For now, take a look at how tight the infrastructure of your home is, whether that might be a single-family house or large apartment building, and how smart you’re being about food waste. For apartment dwellers he urges to not only check the premises yourself but also check in with your landlord to inquire about the structure of the space, especially if the building is located next to an alleyway or by a sewer. 

Corrigan says the most vulnerable spots in a home are doors that may be eroding or don’t fit snugly into their frame, allowing the space below for rats to gnaw holes which will allow them to enter your space. He says that they will go through any opening where they can get to the food they’re smelling, “and then they will simply try to create an infestation in somebody’s home.” 

“I encourage everyone to look around,” says Corrigan. “Check if there are any kind of stray trash cans, dumpster bags or anything that’s going to attract rats and eliminate them. The next thing is very important: Rats are very smart and capable animals, and when they get desperate I tell people to check their doors. You want to make sure your doors are fitting all the way to the threshold and there’s no gap there that’s going to allow a rodent in the house.”

One of the scariest possibilities to consider when it comes to rats invading your building may not be what first comes to mind: them cutting off your access to television. Rats gnaw on cables, and in fact, it’s been estimated that a whopping 26 percent of electric cable breaks and 25 percent of fires of unknown origin in New York City are caused by rats.

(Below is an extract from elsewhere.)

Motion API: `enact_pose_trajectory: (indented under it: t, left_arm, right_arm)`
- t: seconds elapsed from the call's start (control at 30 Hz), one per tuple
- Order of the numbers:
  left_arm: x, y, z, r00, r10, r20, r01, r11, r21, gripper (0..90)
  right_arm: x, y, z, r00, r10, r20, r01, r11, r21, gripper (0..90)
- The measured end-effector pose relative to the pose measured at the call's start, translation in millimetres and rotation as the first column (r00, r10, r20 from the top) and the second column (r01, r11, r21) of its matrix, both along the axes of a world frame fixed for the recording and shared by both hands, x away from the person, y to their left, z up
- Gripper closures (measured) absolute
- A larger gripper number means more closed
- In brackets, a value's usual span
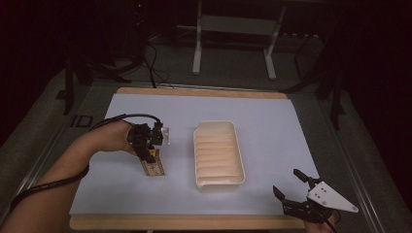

It’s just one of the reasons why you want to be as smart as possible when it comes to keeping the rodents out of your home, along with the fact that they’re pretty darn hard to kill. They reproduce at a tremendous rate, mating up to 20 times in 6 hours and producing four to seven litters of 10 rats each year. Beyond that, they’re neophobic, meaning that those traps you set and that poison you laid out probably won’t work very well.

Corrigan says that if you do happen to catch a glimpse of a rat in your home, especially if there are children present, it is certainly no DIY job. Call your local exterminator as soon as you can. 

“We’re all going to get through this, and hopefully over time, who knows maybe it’ll teach us a lesson to better dispose of our trash and to keep our buildings tighter.”